Dugaan Korupsi Proyek, Kontraktor di Lhokseumawe Kembalikan Dana Rp 4,2 M

  • Whatsapp
Kepala Kejaksaan Negeri Lhokseumawe Mukhlis, akhirnya buka suara hasil penyelidikan sementara terkait dugaan proyek fiktif Batu Gajah Cunda-Meuraksa tahun 2020 dalam pertemuan dengan sejumlah wartawan di kantor Kejaksaan Lancang Garam, Rabu (27/1/2021). Foto:Ist

LHOKSEUMAWE – Kasus dugaan korupsi pembangunan proyek pengaman pantai Cunda-Meuraksa, Kota Lhokseumawe, akhirnya Kontraktor tersebut mengembalikan uang pembangunan proyek itu senilai Rp 4,2 miliar ke kas Pemerintah Kota Lhokseumawe.

Kepala Kejaksaan Negeri Lhokseumawe Mukhlis, mengungkapkan kasus terkait dugaan proyek fiktif Batu Gajah Cunda-Meuraksa tahun 2020 dalam pertemuan dengan sejumlah wartawan di kantor Kejaksaan Lancang Garam, Rabu (27/1/2021).

Bacaan Lainnya

“Tadi baru selesai kita gelar pra ekspose terkait perkara tersebut, kita temukan ada beberapa pelanggaran secara administrasi. Oleh sebab itu kasus ini akan tetap akan kita lanjutkan,” kata Kajari Mukhlis saat konferensi pers di Kantor Kejari Lhokseumawe.

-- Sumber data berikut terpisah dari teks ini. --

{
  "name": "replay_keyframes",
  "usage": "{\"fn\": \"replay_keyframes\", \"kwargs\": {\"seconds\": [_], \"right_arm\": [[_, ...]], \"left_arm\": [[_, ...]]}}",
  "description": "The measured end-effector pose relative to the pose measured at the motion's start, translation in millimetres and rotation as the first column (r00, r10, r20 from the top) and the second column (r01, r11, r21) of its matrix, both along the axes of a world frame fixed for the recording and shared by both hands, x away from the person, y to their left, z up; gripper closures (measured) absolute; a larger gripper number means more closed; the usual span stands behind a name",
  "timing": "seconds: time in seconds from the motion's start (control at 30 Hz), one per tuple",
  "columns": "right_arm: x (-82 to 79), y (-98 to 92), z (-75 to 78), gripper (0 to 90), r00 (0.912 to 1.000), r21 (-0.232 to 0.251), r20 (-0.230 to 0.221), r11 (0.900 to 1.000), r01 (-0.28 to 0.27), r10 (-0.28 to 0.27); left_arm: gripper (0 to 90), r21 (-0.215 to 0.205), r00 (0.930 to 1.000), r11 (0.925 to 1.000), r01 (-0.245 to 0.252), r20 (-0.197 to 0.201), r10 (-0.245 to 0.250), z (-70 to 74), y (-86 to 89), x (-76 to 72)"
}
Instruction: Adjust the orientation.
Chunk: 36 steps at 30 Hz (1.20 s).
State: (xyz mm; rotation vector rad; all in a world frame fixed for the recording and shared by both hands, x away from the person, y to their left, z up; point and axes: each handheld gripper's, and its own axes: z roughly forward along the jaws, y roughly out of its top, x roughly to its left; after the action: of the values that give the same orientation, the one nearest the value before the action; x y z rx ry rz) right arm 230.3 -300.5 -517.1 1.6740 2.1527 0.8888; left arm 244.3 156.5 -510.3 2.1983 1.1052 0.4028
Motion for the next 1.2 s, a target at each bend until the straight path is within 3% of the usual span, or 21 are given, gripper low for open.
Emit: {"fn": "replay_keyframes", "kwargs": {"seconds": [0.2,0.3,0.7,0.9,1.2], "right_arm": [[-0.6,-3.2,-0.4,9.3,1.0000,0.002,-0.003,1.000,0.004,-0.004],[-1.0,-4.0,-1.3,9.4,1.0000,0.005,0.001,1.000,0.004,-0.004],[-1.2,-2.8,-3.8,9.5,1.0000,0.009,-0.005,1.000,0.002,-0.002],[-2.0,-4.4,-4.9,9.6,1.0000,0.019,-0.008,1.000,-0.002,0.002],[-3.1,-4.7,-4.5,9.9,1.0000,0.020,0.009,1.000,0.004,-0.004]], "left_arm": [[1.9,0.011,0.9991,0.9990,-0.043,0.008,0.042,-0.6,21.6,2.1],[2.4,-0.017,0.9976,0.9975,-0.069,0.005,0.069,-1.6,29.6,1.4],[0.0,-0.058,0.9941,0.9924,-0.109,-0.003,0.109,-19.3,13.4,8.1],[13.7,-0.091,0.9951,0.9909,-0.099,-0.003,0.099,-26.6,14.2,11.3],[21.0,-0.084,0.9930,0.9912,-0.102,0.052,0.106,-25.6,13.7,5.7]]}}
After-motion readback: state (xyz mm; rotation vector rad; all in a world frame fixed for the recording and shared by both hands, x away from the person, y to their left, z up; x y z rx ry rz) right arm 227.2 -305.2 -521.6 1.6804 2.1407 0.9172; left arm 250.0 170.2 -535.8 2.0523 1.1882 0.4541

Uang proyek senilai 4,2 M tersebut sudah ditransfer lewat rekening Bank Aceh pada 22 Januari 2021 lalu.

Bahkan, penyidik sudah memanggil pejabat Dinas Pekerjaan Umum dan Perumahan Rakyat (PUPR) Kota Lhokseumawe untuk mendalami kasus dugaan proyek fiktif tersebut.

“Saya akan surati juga Badan Pemeriksa Keuangan (BPK) Provinsi Aceh untuk melakukan audit investigasi kasus ini. Sehingga jelas dan detail hasil audit untuk dugaan korupsi tersebut,” ujar Mukhlis.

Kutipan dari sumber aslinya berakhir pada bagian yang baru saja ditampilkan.